September 17th, 2009

Silence, I know…. It’s gotta end. Life’s been busy. When not at work or with colleagues, I’ve been almost totally immersed in renewable energy and green tech and similar stuff, with the latter half of this afternoon proving particularly interesting.

It was a particularly draining day teaching, even though it was only one class- just one of those days when the class sucks all the energy out of you, nobody’s fault, probably the students were struggling with some big IT assignment or whatever, and IT is their major, but  just draining- and after class, thanks to a fortuitous rearranging of this week’s timetable allowing me the free time, I had to run for a taxi and get me up to somewhere just behind the Kerry Centre.

I was un/fortunate with my choice of taxi driver. Good thing I spent most of the trip sending and receiving text messages. Given the way he was driving- and I only noticed after I got in the car that the driver was not in uniform and his rego card was missing- it was probably better that I wasn’t watching the traffic. But he got me there quickly, and that was what I needed. Deal done with Mr Z was that I haul arse out of class and into a taxi and up to his office faster than Superman on methamphetamines. Or at least as quickly as practically possible.

And so I sat through a meeting listening, absorbing and observing, which is pretty much all I was expected to do, as it turned out. Then it was time to leave. I was pretty exhausted and just stumbled along to the Jintaixizhao subway station, noticing along the way a particularly cool fragmented reflection of the smog-softened setting sun halfway up the CCTV tower, but reminding myself the dumbarse way that my cellphone had run out of power so I couldn’t take a photo. Got down to the platform in time to run half the length of a crowded (by Line 10 standards; empty by Line 1 standards) train till I found a space to stand, then down to Jinsong, off the train, and out my exit.

But how do so many people get off the train at Jinsong only to sprint for the train about to depart? Do so many people miss their stops at Shuangjing and perhaps, at a very big stretch, Guomao? The train was by no means so crowded as to prevent anyone getting off at either stop, at least to my eyes.
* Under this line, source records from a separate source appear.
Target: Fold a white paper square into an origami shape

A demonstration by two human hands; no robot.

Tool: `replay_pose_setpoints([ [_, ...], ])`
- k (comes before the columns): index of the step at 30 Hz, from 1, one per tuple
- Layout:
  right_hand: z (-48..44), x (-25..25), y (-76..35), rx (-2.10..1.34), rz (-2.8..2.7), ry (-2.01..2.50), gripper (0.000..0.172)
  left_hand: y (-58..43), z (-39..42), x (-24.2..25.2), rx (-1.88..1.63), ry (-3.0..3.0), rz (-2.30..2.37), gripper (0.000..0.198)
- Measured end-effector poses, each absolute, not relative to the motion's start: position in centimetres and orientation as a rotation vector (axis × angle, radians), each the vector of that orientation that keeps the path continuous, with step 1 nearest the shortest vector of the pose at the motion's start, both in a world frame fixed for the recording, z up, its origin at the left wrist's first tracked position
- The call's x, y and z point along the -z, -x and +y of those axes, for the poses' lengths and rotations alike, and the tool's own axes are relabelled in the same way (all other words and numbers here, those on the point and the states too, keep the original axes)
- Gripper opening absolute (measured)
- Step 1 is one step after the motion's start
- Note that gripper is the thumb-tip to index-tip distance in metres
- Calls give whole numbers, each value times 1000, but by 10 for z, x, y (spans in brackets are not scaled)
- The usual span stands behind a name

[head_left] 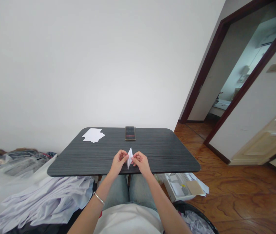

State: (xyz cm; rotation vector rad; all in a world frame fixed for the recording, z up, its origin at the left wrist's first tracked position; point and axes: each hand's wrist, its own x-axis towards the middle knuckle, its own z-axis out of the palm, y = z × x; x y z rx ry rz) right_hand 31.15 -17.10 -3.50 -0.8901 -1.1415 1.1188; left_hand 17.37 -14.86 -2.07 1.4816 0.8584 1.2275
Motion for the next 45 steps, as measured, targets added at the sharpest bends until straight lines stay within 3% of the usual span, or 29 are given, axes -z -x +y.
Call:
replay_pose_setpoints([
  [45, -174, 35, -309, -1057, -1231, 936, 19, -174, -150, 26, -1230, -1464, 883, 21],
])
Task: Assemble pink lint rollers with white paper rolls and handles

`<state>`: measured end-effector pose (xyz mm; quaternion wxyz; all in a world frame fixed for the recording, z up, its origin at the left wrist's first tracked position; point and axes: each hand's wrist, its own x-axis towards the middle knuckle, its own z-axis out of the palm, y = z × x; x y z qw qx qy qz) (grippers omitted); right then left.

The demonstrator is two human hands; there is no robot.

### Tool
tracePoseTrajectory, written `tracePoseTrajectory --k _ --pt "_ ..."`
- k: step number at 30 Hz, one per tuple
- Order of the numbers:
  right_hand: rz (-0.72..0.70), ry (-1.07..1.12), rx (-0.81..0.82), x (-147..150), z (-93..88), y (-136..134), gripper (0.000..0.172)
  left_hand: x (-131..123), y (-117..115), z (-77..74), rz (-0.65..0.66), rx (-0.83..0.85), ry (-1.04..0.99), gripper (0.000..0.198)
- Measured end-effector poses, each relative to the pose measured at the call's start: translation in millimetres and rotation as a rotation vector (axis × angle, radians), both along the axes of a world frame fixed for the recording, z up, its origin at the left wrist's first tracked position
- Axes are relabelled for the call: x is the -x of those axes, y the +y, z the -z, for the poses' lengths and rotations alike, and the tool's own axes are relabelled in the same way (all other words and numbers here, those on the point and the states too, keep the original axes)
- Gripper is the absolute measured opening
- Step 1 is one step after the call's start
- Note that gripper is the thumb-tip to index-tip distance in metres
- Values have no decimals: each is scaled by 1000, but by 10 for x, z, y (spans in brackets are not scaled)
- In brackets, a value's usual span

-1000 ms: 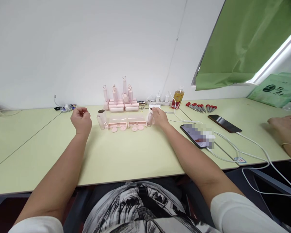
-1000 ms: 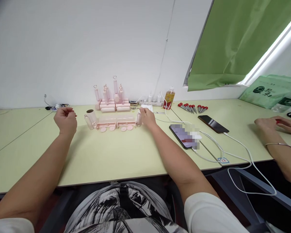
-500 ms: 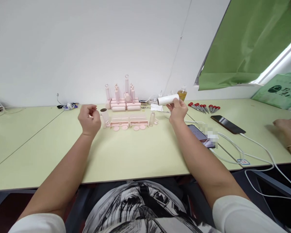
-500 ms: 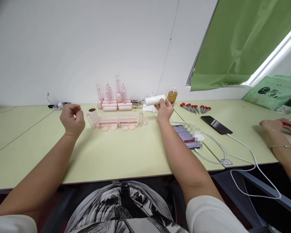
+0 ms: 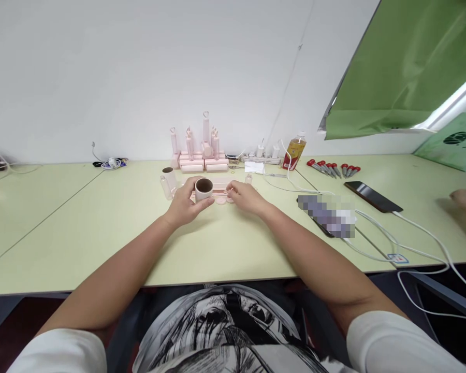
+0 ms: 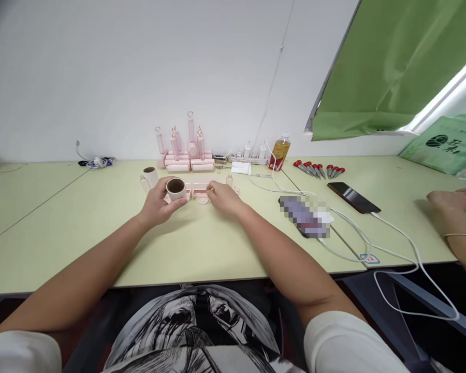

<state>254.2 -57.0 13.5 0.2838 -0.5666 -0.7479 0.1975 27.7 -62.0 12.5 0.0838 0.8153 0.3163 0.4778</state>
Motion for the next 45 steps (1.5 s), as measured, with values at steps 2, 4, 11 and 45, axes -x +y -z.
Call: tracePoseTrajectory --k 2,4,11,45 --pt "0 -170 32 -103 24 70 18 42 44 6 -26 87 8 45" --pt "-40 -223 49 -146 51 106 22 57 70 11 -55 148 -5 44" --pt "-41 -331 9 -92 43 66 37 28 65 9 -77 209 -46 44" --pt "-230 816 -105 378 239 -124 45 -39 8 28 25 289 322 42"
Anyways, out of the station, into 7-11 for a… hmm… yes, I’ll take a bottle of Soju for later and definitely a can of Yanjing out the fridge to cool off, sooth the nerves, and smooth the path home. Then down the old, familiar zig-zag, off the main road as soon as Wusheng Lu would allow, off Wusheng Lu once the alley arrived, along the alley as some were preparing for the evening’s commerce, others were finding the missing ingredients of dinner, and others were, like me, on the last stretch of the commute home.
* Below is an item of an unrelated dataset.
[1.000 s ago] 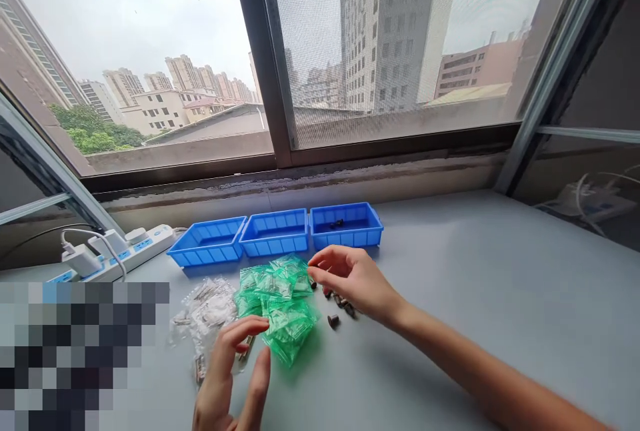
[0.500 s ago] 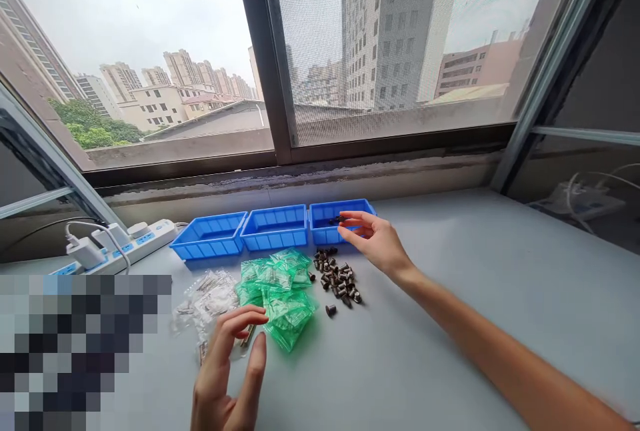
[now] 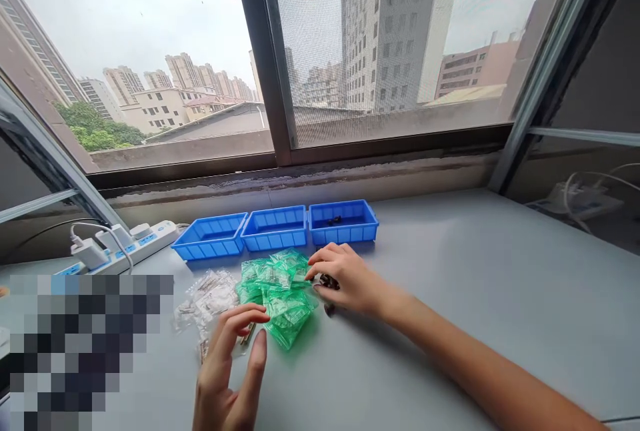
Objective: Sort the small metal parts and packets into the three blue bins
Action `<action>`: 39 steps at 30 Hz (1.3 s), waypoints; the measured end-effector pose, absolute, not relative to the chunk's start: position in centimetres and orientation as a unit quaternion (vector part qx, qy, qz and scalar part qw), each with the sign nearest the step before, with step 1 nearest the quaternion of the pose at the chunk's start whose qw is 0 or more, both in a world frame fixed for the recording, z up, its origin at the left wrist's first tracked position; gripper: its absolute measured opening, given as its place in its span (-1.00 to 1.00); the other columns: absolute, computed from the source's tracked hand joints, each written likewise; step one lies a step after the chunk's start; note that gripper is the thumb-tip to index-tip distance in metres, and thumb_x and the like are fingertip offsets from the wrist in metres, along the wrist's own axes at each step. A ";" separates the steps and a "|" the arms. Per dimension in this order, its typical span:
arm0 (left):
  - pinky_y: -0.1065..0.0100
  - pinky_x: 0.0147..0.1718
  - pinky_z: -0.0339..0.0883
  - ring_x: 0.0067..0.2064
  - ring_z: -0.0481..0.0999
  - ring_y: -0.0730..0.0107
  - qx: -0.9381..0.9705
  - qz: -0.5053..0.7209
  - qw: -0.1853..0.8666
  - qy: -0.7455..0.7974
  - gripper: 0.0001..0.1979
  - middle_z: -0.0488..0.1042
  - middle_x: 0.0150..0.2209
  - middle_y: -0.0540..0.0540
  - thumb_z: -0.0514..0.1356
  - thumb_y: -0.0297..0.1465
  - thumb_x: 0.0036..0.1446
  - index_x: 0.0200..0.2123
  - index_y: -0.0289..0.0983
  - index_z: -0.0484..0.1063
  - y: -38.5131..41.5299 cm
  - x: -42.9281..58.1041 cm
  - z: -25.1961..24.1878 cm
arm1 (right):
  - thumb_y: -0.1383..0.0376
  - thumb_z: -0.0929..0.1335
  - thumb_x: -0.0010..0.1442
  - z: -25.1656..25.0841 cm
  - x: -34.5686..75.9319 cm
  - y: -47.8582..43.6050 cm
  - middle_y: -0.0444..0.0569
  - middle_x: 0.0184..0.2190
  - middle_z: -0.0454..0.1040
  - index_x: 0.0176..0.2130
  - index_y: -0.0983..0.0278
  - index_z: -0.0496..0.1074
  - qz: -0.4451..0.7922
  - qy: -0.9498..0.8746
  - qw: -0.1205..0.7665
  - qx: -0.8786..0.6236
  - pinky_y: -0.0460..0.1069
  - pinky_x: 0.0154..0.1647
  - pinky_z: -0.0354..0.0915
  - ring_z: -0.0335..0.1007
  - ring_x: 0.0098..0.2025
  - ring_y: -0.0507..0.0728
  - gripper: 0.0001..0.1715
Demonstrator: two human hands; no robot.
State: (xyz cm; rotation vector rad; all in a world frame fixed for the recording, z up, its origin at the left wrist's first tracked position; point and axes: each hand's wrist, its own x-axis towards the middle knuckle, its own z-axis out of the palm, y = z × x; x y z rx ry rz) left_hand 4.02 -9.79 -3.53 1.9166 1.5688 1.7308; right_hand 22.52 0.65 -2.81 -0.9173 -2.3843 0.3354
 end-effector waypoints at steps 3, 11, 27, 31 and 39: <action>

There’s a bar about half way down that alley, a bar that does not look inviting, but is there nevertheless. Its facade suggests trouble, perhaps even more so for those who enter bearing pale skin, big noses, and curly auburn hair. I’m probably wrong in my assessment, and have always got out of even the dodgiest situations far from being scathed, but there’s something about the facade of this bar that encourages me to just walk on by. This time I noticed an extra door just to the side, one I’d never realised was there, open to a room maybe a couple of metres wide and long enough to fit a single bed, sharp white light from the bulb, a young woman lying on that single bed feet to the door, wearing pyjamas, looking out with a hard “so what?” look in her eyes.
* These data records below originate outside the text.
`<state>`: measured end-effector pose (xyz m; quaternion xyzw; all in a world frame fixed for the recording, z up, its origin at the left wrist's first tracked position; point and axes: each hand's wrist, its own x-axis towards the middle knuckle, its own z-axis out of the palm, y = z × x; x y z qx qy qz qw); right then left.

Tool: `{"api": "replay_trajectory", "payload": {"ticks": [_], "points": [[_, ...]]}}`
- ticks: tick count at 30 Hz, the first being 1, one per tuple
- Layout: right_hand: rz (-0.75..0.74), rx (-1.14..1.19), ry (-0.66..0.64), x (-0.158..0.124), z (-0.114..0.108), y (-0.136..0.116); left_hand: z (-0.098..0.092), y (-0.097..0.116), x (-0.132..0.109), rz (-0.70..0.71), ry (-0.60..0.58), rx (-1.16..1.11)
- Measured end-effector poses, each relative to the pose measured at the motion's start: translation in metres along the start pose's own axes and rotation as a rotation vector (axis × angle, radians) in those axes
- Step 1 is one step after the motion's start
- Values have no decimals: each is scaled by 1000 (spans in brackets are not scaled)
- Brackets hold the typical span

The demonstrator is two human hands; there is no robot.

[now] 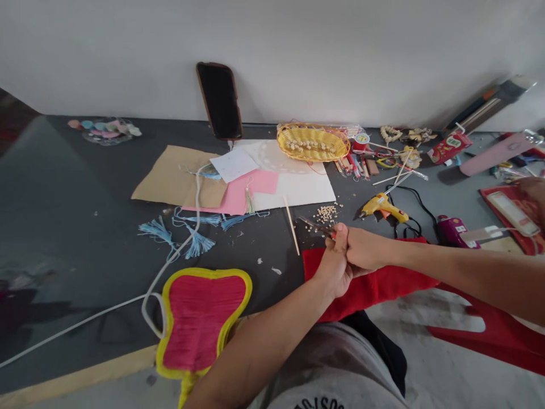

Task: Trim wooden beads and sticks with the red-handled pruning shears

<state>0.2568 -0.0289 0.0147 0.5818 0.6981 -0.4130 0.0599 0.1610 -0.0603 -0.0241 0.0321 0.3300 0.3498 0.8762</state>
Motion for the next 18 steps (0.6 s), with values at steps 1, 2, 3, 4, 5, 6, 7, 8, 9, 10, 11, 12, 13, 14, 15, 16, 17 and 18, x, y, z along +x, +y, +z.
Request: {"api": "replay_trajectory", "payload": {"ticks": [1,2,3,4,5,6,7,8,9,10,11,12,13,14,15,16,17,18], "points": [[-5,-9,-7,0,0,0,0,0,0,6,4,5],[-9,-19,-13,0,0,0,0,-1,0,12,11,9],[-12,-27,-16,-1,1,0,-1,-2,1,18,21,12],[-13,-33,-16,-1,1,-1,-2,-3,1,24,30,15],[-13,-36,-14,-2,1,-1,-3,-4,1,27,33,18],[-13,-35,-12,-2,2,-1,-3,-5,2,30,31,20],[-17,-30,-14,-3,2,-2,-4,-5,2,33,26,21],[-25,-23,-16,-3,2,-2,-5,-6,2,36,19,20],[-39,-13,-23,-3,2,-2,-5,-6,2,37,11,18],[-57,-4,-31,-3,2,-1,-6,-6,2,34,2,18],[-76,4,-37,-3,3,-1,-7,-5,1,31,-6,20],[-92,9,-38,-3,3,1,-8,-4,1,28,-15,26],[-103,15,-28,-4,4,3,-9,-3,0,28,-24,35],[-115,11,-1,-5,6,5,-10,-1,-2,37,-32,48],[-128,-8,43,-6,8,8,-12,1,-4,56,-41,63],[-143,-42,107,-7,11,11,-14,3,-6,80,-54,81],[-164,-112,185,-9,14,14,-17,5,-9,109,-70,101],[-174,-195,262,-11,18,17,-19,7,-12,144,-86,123]]}}
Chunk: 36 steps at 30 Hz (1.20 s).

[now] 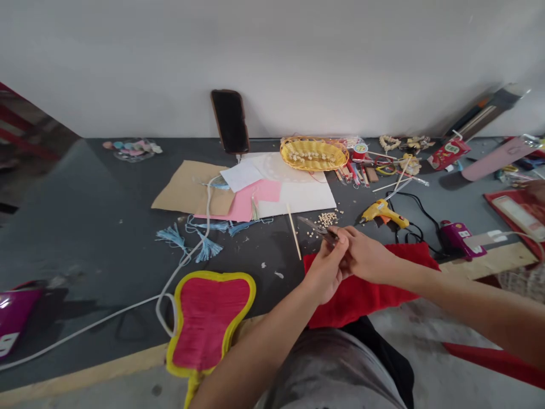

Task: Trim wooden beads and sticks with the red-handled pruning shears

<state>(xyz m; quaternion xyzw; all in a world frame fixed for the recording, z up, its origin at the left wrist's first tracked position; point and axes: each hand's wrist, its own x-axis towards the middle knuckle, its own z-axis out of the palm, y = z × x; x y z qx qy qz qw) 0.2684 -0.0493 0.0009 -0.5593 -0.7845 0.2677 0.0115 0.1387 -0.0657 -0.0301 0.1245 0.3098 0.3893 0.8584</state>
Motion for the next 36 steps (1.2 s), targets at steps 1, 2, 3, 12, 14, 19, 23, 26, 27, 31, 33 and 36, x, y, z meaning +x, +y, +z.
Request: {"api": "replay_trajectory", "payload": {"ticks": [1,2,3,12,14,19,23,26,27,31,33,36], "points": [[-8,-88,60,-4,3,2,-3,2,-3,36,-12,24],[-14,-161,112,-7,6,3,-5,4,-6,68,-18,50],[-16,-212,152,-10,8,3,-7,5,-8,94,-17,79],[-7,-172,306,-26,26,10,-12,-12,-5,210,16,413],[-15,-119,334,-27,31,14,-14,-16,-2,258,18,510],[-20,236,387,-28,39,20,-17,-10,0,202,-28,565],[105,471,407,-29,37,19,-16,0,-4,182,-22,559],[106,596,371,-29,33,20,-16,3,-5,163,19,628],[85,645,356,-29,33,21,-17,5,-4,167,36,635],[40,783,302,-30,32,25,-25,18,7,435,237,808],[54,797,286,-32,32,25,-31,28,14,574,311,906],[97,828,250,-33,32,22,-38,38,21,622,345,903]]}}
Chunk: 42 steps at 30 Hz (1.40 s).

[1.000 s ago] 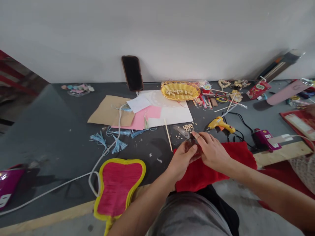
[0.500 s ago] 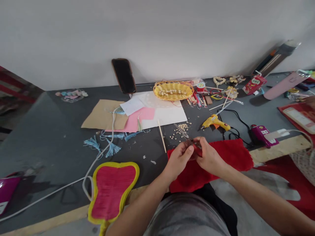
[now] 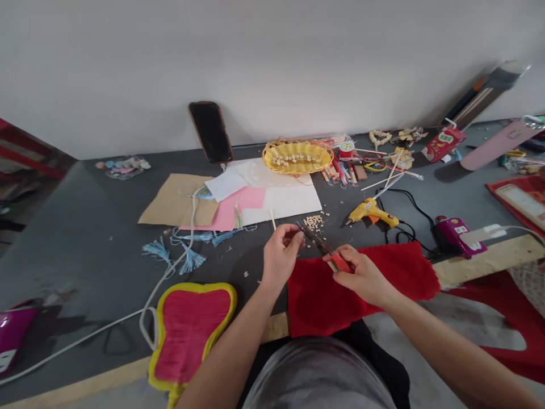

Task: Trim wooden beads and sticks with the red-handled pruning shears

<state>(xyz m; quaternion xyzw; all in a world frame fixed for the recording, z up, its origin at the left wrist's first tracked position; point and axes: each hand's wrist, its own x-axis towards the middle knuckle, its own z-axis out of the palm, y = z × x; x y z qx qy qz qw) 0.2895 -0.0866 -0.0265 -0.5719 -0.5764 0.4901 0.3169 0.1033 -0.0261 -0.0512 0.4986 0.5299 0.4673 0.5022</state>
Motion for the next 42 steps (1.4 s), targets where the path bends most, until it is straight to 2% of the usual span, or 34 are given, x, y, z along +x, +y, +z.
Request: {"api": "replay_trajectory", "payload": {"ticks": [5,10,13,15,17,20,22,24,27,32,35,38,42], "points": [[83,120,-7,0,3,-1,1,-5,0,-142,-12,-145],[142,222,-41,2,-1,0,0,-1,0,-207,-3,-181],[122,244,-34,3,-6,1,1,3,-3,-286,-96,-205],[114,236,-41,4,-9,1,3,3,-5,-287,-152,-191],[110,211,-47,4,-11,1,3,4,-4,-198,-125,-120],[104,176,-42,2,-11,-2,0,7,2,66,29,164],[91,154,-37,1,-10,-4,-2,13,7,227,79,357],[69,124,-38,0,-8,-6,-3,20,11,311,73,439],[46,101,-58,-3,-5,-9,-2,27,13,335,55,436],[40,58,-48,-6,-2,-10,-2,29,13,303,68,320],[23,62,-32,-8,0,-10,-6,26,11,200,107,201],[14,138,-41,-9,0,-11,-8,22,10,16,83,-75],[93,361,-77,-13,-2,-10,-9,21,7,-170,31,-533]]}}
Over the summer the courtyard of our neighbouring hotel became an afternoon oasis. It has a dozen-odd mature trees providing the kind of shade and cool an airconditioned room will never match, and the hotel has a small store with a large, well-stocked fridge. Trouble is, they decided to tear up the section of courtyard that housed the tables where I- and over recent weeks, my colleagues- would seek refuge. And so we’ve taken to buying cans instead of bottles- cans don’t need to be taken back to the store and are lighter- and taken them into the small garden outside our apartment block. There’s a meandering path, about half of which is in the shade of vines supported by a concrete frame work forming a cool corridor lined with “seats”- or concrete planks between the columns on which to sit, at least- with a nice pavillion at one corner. The corridor runs roughly parallel with the driveway in front of our apartment block, the driveway along which most of the foreign teachers and a good many of the Chinese staff walk to get to and from class or the office.

It has never ceased to amaze me just how little people notice of the world around them- and I’m sure if I sat still long enough I’d notice a lot more. But sitting of an afternoon after class with a cooling-off can of Yanjing and watching has really reinforced this. Nine times out of ten if I don’t call the person walking past, they won’t see me, and it’s not like I’m hiding, I’m just sitting in plain view in this corridor, knee-high bushes in front of me, vines growing up the columns either side and along the framework above, but a wide-open space allowing a clear view of who, if anybody, may be in that corridor, and yet almost everybody walks eyes straight ahead, tunnel-visioned, focussed on getting either to or from home.

If people slowed down and looked around, how much more of this world would they get to appreciate?